You can install the development version of RFQAmodelr from GitHub with:
devtools::install_github("clarewest/RFQAmodelr")
RFQAmodelr also requires randomForest:
library(randomForest)
This is an example using the validation set models from the RFQAmodel paper:
library(RFQAmodelr)
library(randomForest)
## Read in the input scores
input <- read.table("https://raw.githubusercontent.com/clarewest/RFQAmodel/master/data/RFQAmodel_validation.txt", header=TRUE)
## Calculate ensemble features
features <- RFQAmodelr::get_features(input)
## Load classifier
data(RFQAmodelr)
## Classify models
classifications <- RFQAmodelr::classify_models(features, classifier=RFQAmodel)

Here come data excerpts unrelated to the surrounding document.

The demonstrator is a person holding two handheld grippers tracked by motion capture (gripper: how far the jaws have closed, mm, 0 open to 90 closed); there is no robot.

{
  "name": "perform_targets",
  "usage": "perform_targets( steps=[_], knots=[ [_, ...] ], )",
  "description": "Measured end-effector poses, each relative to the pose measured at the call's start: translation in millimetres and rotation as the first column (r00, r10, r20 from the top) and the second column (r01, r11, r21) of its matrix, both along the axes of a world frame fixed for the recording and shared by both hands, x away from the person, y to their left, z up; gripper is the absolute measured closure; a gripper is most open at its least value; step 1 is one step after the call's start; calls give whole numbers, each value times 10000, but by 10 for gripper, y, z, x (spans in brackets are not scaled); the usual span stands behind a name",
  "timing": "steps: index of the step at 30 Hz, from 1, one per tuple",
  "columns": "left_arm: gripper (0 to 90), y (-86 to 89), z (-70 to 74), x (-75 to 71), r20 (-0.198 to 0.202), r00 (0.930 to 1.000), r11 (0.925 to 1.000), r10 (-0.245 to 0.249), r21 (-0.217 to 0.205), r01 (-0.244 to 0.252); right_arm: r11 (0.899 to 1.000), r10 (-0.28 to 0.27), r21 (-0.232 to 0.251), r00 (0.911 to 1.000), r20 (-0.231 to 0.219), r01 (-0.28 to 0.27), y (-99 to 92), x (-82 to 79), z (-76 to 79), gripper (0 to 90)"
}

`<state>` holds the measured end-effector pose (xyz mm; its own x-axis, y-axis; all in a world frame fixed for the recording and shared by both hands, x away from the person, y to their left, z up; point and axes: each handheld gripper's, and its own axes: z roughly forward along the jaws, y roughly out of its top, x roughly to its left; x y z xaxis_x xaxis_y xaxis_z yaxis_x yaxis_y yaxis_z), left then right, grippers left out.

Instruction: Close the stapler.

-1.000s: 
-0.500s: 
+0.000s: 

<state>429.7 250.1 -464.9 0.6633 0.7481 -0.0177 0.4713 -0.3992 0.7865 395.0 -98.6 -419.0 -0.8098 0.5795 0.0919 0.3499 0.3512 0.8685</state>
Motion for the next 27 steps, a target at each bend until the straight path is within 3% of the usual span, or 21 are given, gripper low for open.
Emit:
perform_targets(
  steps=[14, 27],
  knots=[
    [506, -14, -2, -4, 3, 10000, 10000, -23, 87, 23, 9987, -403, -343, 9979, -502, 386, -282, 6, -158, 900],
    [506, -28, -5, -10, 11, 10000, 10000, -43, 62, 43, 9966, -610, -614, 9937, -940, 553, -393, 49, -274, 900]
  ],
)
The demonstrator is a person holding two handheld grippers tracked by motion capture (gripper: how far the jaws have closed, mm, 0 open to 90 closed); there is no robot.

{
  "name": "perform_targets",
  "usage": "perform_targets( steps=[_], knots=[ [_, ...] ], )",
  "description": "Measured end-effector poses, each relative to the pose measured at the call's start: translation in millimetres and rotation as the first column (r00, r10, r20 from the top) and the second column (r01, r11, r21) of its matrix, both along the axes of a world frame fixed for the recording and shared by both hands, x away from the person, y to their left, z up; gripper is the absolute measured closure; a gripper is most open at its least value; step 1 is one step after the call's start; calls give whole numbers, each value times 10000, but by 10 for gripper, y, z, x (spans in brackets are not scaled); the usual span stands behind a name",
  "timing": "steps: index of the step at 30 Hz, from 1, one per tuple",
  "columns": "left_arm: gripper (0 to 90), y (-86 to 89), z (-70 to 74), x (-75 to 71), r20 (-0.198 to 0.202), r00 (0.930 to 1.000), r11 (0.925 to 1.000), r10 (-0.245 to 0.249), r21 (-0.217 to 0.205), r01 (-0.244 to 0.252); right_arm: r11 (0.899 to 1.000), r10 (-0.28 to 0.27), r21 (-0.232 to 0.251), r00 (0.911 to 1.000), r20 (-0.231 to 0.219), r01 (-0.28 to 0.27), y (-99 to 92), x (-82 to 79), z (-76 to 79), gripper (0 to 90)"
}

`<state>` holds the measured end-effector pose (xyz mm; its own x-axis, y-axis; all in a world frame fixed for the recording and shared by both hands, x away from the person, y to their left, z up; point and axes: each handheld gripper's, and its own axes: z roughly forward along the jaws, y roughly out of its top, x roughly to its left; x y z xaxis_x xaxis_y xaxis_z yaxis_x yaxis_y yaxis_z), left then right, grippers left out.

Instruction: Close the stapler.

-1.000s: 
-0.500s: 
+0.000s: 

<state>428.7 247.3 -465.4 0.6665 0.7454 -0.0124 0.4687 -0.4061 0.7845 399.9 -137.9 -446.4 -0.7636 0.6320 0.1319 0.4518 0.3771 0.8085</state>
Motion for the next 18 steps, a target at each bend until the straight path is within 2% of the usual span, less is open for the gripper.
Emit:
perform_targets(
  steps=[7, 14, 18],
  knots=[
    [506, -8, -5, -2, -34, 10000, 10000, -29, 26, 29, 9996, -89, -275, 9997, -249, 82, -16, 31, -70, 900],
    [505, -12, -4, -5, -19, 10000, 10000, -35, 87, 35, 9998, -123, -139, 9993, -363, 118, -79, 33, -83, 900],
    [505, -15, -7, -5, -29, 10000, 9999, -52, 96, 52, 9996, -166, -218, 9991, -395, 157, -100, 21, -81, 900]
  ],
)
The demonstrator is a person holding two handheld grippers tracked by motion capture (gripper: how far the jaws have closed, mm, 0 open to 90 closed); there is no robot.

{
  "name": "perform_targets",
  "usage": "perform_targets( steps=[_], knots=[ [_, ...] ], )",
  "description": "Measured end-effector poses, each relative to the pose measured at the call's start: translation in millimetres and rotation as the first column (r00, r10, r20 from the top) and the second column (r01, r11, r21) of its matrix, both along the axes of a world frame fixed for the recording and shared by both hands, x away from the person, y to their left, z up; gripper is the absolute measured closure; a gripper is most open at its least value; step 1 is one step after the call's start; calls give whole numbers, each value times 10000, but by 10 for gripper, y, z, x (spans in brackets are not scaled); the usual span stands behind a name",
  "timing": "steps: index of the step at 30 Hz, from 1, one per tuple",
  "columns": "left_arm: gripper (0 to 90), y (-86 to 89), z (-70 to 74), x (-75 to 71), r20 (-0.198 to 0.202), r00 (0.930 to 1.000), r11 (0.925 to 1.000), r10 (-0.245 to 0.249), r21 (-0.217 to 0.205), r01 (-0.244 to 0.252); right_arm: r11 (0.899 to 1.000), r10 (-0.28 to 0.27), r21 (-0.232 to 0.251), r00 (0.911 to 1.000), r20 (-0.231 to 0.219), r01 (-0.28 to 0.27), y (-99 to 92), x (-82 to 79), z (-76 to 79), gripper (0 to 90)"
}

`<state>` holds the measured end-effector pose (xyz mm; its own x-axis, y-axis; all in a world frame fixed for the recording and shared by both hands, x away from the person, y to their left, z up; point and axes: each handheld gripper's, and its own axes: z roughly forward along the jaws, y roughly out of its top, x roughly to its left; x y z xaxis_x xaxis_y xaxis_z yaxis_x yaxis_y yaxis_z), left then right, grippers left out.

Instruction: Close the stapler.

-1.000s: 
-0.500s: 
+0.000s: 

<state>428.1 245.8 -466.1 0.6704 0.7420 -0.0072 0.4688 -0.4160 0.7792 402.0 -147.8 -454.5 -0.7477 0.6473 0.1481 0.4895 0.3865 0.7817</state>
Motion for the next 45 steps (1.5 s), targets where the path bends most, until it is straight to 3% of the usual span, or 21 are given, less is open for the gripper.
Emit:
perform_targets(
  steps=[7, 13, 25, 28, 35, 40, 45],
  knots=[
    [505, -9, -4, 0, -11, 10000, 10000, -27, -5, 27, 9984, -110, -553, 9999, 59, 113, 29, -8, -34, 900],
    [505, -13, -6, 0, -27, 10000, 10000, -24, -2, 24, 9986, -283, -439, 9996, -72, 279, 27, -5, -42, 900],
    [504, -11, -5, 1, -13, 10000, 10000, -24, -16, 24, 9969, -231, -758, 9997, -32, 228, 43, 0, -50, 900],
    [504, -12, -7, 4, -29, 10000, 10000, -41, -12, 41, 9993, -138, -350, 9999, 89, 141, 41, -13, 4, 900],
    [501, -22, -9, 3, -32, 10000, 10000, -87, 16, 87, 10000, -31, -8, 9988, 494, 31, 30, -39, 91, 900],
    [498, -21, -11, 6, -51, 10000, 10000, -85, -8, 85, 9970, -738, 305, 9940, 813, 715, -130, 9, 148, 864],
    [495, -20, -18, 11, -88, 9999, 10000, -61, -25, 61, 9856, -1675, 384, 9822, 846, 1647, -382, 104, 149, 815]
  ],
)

## By default the new column will be named RFQAmodel
## For a different name, use optional argument name = string
## Add confidence categories
confidence <- RFQAmodelr::get_confidence(classifications)
# Optional arguments:
# predictor = "RFQAmodel"
# - column to use as the predictor
# confidence_cutoffs = c(0.5, 0.3, 0.1)
# - custom confidence cutoff levels for High, Medium and Low confidence
This can be done in a single step using e.g. dplyr:
library(dplyr)
results <-
RFQAmodelr::get_features(input) %>%
RFQAmodelr::classify_models(., classifier=RFQAmodel) %>%
RFQAmodelr::get_confidence(.)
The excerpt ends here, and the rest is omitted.